PHNOM PENH Jan 10 Tens of thousands of garment
workers have returned to work in Cambodia since a strike for
higher pay was put down with deadly force by the authorities
last week but employers are now piling up lawsuits against trade
unions over the two-week dispute.
The garment makers' association said most workers had
returned to work around the country by Friday although only
about 60 percent had shown up at the Canadia Industrial Park in
the capital, Phnom Penh, where military police opened fire on
Jan. 3, killing three strikers according to the government.
The park is home to factories that make clothes for Western
brands such as Adidas AG, H&M Hennes & Mauritz AB
and Puma SE.
"The lawsuits will focus on incitement to strike, damage to
property and assets, coercion and threatening workers who want
to work," Ken Loo, secretary-general of the Garment
Manufacturers Association in Cambodia (GMAC), told Reuters.
Khieu Sambo, an attorney representing firms against the six
unions involved in the strike, told Reuters that more than 150
factories had filed lawsuits and more were being prepared.

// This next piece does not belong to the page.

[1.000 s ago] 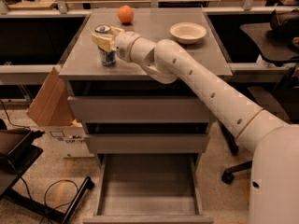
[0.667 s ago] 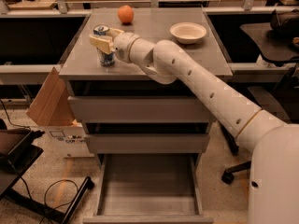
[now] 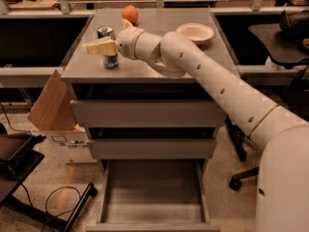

Chea Mony, president of the Free Trade Union, one of those
targeted, said the judiciary was politicised but he would still
fight the charges in court.
"They sued us because they want to intimidate us so we won't
strike any more and we won't help the workers," he said. "We are
The U.N. human rights agency said this week five people were
killed and 20 wounded by gunfire and beatings when military
police opened fire on the workers, who were demanding a rise in
minimum pay to $160 per month from $100.
The workers, allied with an anti-government protest
movement, were among 350,000 who had gone on strike since Dec.
24, threatening to cripple the country's main export industry,
which earns more than $5 billion in revenue a year.
The opposition Cambodia National Rescue Party (CNRP) had
been protesting against what it called the fraudulent election
victory in July won by long-serving Prime Minister Hun Sen. It
wants the vote to be re-run.
The strike ended after the police crackdown, while the CNRP
called off its protest the next day after the authorities
dismantled its protest camp in a Phnom Penh park.
The CNRP had promised to double the minimum wage in the
garment sector to $160 a month if it won power.
The government had offered first $95, then $100, a rise of
25 percent. The unions rejected that but GMAC's Ken Loo said a
minimum wage of $100 would come into force on Feb. 1.